Case remanded for retrial for the sixth time
The Helsinki Foundation for Human Rights has been taking an ongoing interest in the trial against Waldemar T. for more than ten years.
The incident took place on 24 October 1995. On this day Paweł P. and his colleagues working at the same car repair garage were celebrating the name day of Rafał S. When they run out of alcohol, Paweł P. and Rafał S. went to a shop at ul. Palisadowa. At the shop a verbal altercation took place between Paweł P. and one of the men standing in front of the establishment. The latter took out a gun and twice shot Paweł P. in the back. Instead of going to hospital, drunk Paweł P. returned to the garage and told the colleagues what had happened.
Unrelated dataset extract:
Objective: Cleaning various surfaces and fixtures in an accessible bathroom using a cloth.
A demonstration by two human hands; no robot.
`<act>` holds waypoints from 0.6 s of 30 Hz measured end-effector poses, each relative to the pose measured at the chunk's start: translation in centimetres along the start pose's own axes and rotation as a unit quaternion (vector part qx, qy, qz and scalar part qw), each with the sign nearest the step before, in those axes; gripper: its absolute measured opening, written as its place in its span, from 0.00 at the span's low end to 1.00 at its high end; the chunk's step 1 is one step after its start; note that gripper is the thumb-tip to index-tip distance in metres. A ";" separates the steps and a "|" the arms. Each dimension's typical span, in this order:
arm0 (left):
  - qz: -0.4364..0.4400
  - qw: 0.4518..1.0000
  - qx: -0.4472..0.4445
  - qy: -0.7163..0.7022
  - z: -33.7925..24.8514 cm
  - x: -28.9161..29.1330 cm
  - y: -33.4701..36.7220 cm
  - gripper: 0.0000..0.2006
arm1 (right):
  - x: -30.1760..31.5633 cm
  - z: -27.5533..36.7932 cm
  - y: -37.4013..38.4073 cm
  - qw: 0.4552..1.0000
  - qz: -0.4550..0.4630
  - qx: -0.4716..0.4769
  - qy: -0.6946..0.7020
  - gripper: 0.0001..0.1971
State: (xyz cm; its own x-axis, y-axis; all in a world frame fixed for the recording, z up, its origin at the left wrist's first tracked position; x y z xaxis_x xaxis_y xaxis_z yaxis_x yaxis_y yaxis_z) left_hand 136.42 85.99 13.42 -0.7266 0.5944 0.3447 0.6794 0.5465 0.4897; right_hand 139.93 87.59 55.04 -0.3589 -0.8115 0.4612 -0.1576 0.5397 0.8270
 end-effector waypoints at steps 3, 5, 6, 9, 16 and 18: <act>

It was some hours later that he was admitted to hospital where he died from internal bleeding.
Investigators needed several months to identify the suspects. They took their interest in Waldemar T. following a testimony given by an anonymous witness. That testimony resulted in a four-and-half-year pre-trial detention imposed against Waldemar T.
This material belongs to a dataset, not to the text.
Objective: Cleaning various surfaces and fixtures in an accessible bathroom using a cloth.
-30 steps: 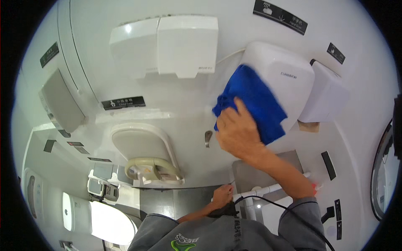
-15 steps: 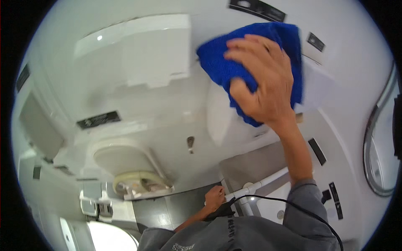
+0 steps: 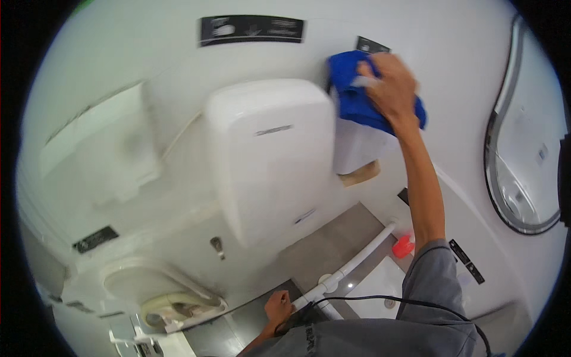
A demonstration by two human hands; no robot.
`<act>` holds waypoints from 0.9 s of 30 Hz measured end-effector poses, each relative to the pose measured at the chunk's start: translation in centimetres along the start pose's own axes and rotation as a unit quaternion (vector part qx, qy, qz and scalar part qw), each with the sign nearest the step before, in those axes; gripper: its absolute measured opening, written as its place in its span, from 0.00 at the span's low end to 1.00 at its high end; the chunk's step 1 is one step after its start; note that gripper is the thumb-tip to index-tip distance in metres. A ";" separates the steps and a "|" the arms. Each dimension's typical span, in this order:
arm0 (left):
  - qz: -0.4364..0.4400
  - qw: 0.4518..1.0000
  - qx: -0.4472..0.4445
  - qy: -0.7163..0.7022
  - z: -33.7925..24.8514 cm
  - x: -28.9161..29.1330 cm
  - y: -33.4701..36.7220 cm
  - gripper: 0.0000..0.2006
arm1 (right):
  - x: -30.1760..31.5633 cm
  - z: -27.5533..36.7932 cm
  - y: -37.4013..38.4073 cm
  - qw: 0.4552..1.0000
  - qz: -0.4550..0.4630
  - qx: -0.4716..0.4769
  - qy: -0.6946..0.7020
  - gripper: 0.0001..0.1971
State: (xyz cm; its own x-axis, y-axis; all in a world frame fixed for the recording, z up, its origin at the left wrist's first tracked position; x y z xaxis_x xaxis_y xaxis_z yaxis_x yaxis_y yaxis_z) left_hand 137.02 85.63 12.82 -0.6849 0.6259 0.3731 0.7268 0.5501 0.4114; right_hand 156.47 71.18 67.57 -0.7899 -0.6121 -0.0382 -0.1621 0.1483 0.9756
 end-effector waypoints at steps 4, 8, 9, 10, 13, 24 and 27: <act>0.022 1.000 0.006 0.021 0.0 0.2 0.1 0.05 | -4.7 -11.6 -2.8 0.944 0.204 -0.252 -0.059 0.19; 0.010 0.997 0.053 0.054 0.3 0.2 0.1 0.05 | -4.0 -22.5 -7.2 0.893 0.177 -0.385 -0.153 0.22; 0.018 0.997 0.051 0.052 0.3 -0.4 0.3 0.05 | -4.1 -24.5 -7.9 0.891 0.177 -0.386 -0.161 0.22; 0.025 0.997 0.041 0.060 0.5 -0.5 0.3 0.05 | -4.0 -26.5 -9.3 0.869 0.129 -0.450 -0.160 0.23; 0.022 0.998 0.021 0.051 0.4 -0.3 0.3 0.05 | -5.8 -31.2 -14.7 0.858 0.118 -0.486 -0.122 0.26; 0.033 0.998 0.041 0.037 -0.6 0.7 0.1 0.05 | -0.4 -8.9 -24.6 0.959 -0.019 -0.283 0.016 0.24; 0.021 0.999 -0.001 0.028 -1.1 0.3 0.6 0.05 | 0.5 -5.3 -22.1 0.922 -0.039 -0.384 -0.015 0.22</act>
State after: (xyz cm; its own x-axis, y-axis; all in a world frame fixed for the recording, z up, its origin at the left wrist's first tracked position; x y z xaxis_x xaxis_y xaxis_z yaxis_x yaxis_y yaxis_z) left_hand 137.18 85.57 14.12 -0.6551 0.6164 0.4369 0.7554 0.5222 0.3959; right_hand 162.83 63.49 47.11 -0.8117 -0.5740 -0.1085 0.2391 -0.4959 0.8348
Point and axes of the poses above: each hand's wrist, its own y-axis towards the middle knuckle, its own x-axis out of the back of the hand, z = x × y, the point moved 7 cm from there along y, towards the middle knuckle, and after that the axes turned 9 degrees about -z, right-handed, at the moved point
The first trial against Waldemar T. was brought to an end in 1998. The Provincial Court in Warsaw found him guilty of murdering Paweł P. and sentenced him to 15 years in prison. The second instance court decided, however, that the Provincial Court misapplied the evidence taken from the anonymous witness, at that time a new evidentiary source only introduced to the Code of the Criminal Procedure. On appeal, the case was remanded for retrial.
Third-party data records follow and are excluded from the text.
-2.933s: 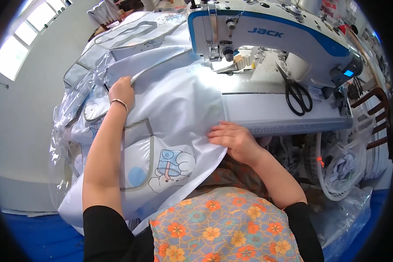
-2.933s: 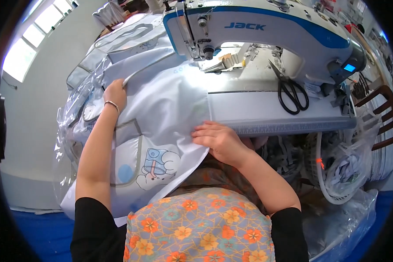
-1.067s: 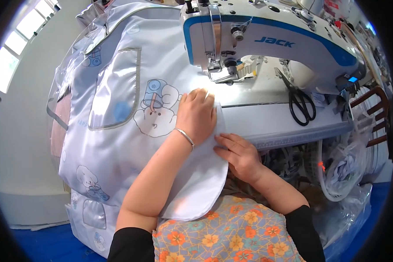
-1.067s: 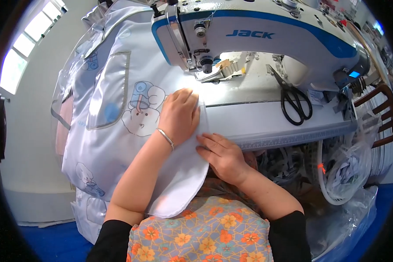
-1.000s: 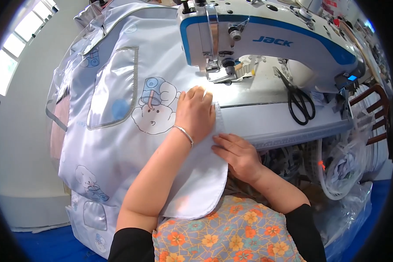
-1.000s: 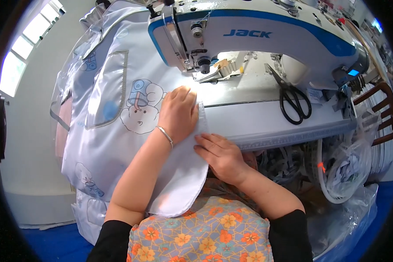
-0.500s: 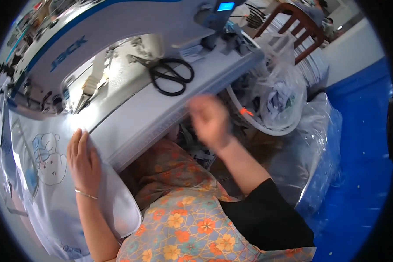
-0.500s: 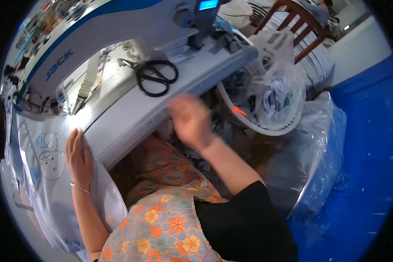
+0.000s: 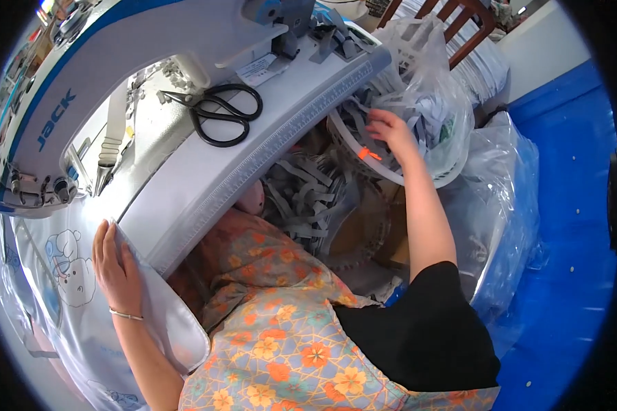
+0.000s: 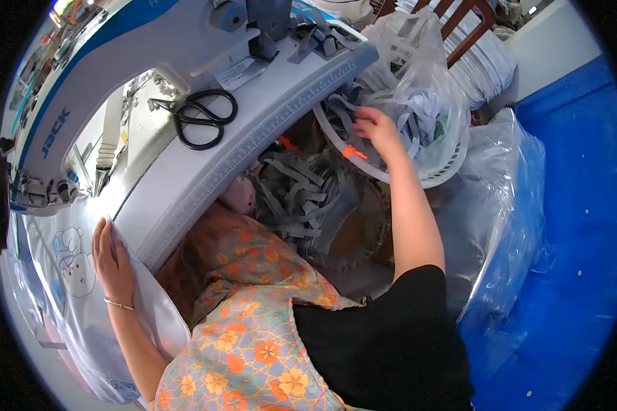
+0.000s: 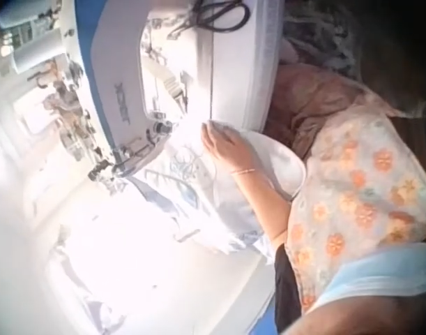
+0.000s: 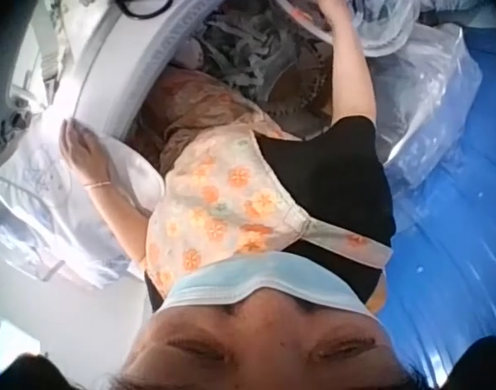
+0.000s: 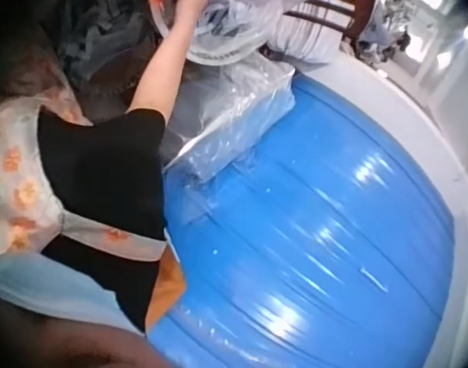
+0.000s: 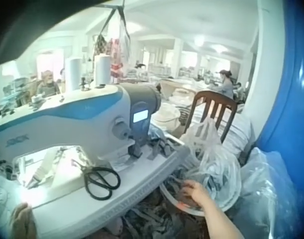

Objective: Sewing together fabric and plastic components to assemble a product using an industrial sewing machine.

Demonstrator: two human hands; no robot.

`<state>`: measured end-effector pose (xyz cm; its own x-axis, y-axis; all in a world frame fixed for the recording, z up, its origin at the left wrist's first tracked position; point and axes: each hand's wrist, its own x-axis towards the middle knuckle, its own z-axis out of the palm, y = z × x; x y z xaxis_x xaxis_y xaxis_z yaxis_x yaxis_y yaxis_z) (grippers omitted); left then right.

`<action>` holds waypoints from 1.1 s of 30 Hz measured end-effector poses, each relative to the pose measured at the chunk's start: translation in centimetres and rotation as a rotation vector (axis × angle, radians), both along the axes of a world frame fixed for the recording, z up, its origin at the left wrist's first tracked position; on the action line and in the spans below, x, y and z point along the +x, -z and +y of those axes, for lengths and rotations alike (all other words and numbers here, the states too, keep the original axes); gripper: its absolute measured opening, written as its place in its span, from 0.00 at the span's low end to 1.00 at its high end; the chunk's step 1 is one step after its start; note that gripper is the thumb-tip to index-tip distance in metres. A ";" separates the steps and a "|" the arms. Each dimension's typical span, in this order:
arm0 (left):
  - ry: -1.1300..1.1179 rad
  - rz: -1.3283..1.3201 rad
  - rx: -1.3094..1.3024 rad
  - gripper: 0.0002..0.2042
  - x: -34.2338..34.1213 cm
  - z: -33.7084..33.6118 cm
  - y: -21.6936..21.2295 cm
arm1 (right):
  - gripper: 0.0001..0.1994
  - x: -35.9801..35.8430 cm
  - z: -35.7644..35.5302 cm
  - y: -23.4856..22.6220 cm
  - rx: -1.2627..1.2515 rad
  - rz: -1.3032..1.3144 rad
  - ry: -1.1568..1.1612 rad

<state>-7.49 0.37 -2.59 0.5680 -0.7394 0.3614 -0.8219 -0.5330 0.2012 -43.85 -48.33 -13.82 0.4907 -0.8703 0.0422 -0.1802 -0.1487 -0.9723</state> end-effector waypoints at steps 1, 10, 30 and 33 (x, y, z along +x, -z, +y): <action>-0.001 -0.012 0.010 0.19 0.1 0.0 0.0 | 0.12 -0.7 -0.9 -0.1 0.056 0.174 0.124; -0.047 0.008 0.007 0.19 -0.3 -0.1 -0.2 | 0.13 -2.9 -5.0 9.1 -0.377 1.299 -0.094; -0.085 0.033 0.000 0.19 -1.2 -0.2 -1.0 | 0.11 -2.8 -3.7 7.7 -0.409 1.289 -0.075; -0.076 0.026 0.011 0.18 -1.2 0.0 -1.1 | 0.14 -3.1 -3.0 5.8 -0.463 1.153 0.047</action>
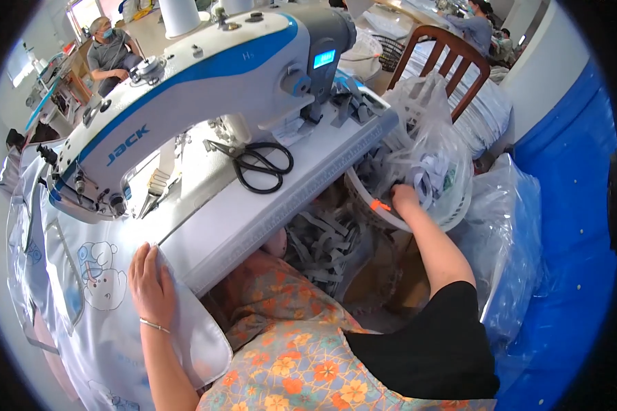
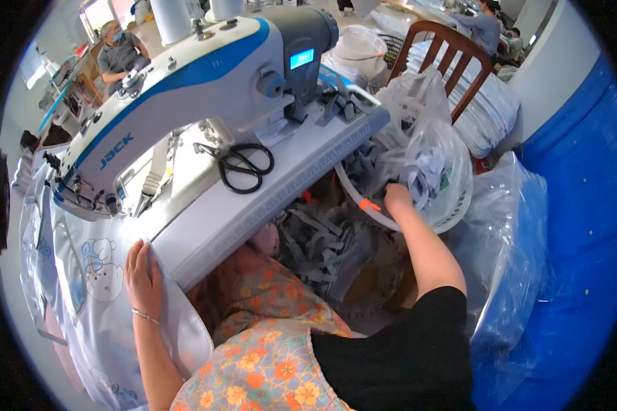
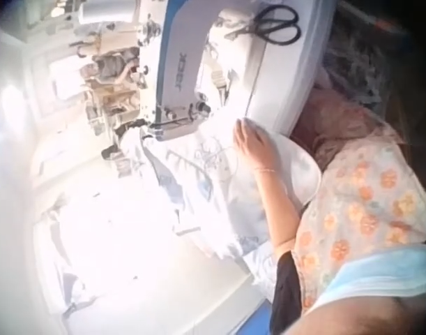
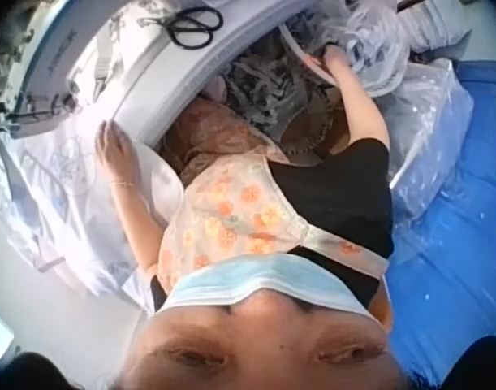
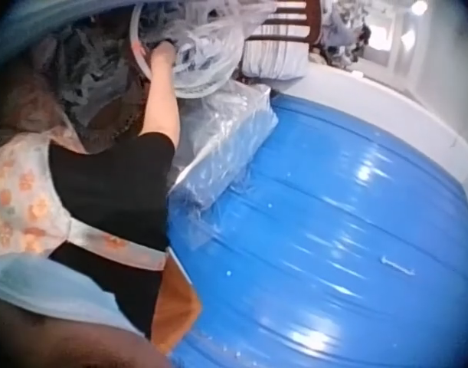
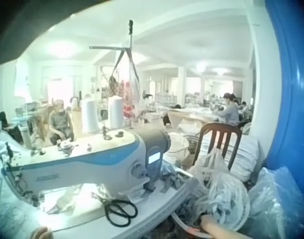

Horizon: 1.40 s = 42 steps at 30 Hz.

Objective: Sewing together fabric and plastic components to assemble a product using an industrial sewing machine.

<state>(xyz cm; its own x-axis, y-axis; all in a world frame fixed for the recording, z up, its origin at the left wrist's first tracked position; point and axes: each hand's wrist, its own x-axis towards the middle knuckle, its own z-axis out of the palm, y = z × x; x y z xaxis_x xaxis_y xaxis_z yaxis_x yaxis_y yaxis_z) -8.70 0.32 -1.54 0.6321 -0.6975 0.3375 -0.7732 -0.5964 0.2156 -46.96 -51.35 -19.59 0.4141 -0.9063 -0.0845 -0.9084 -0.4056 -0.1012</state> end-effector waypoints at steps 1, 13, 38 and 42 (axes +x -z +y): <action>0.010 0.011 0.012 0.18 -0.1 0.0 -0.1 | 0.15 -0.4 0.4 -0.9 -0.024 -0.012 -0.048; 0.362 0.241 -0.253 0.16 -6.8 -3.8 -3.6 | 0.07 1.4 8.1 -15.2 0.480 -1.219 0.173; 0.011 0.728 -0.649 0.10 -7.2 0.4 0.5 | 0.16 22.7 33.5 -19.1 0.908 -1.027 -0.942; -0.072 1.020 -0.794 0.11 -6.6 0.8 0.5 | 0.16 22.4 33.6 -19.6 1.330 -1.027 -0.612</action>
During the second trial the Circuit Court admitted the alibi of Waldemar T. and acquitted him. The same judgement was delivered by the Circuit Court in three other trials which followed the Court of Appeal’s revocations of its earlier decisions.
In the recent judgement, issued in November, the Court of Appeal in Warsaw once again ordered re-trial. In the verbal justification given for the decision, the Court stressed that despite the fact that so much time passed since the incident, the inadvertences of the first instance court were still blatant.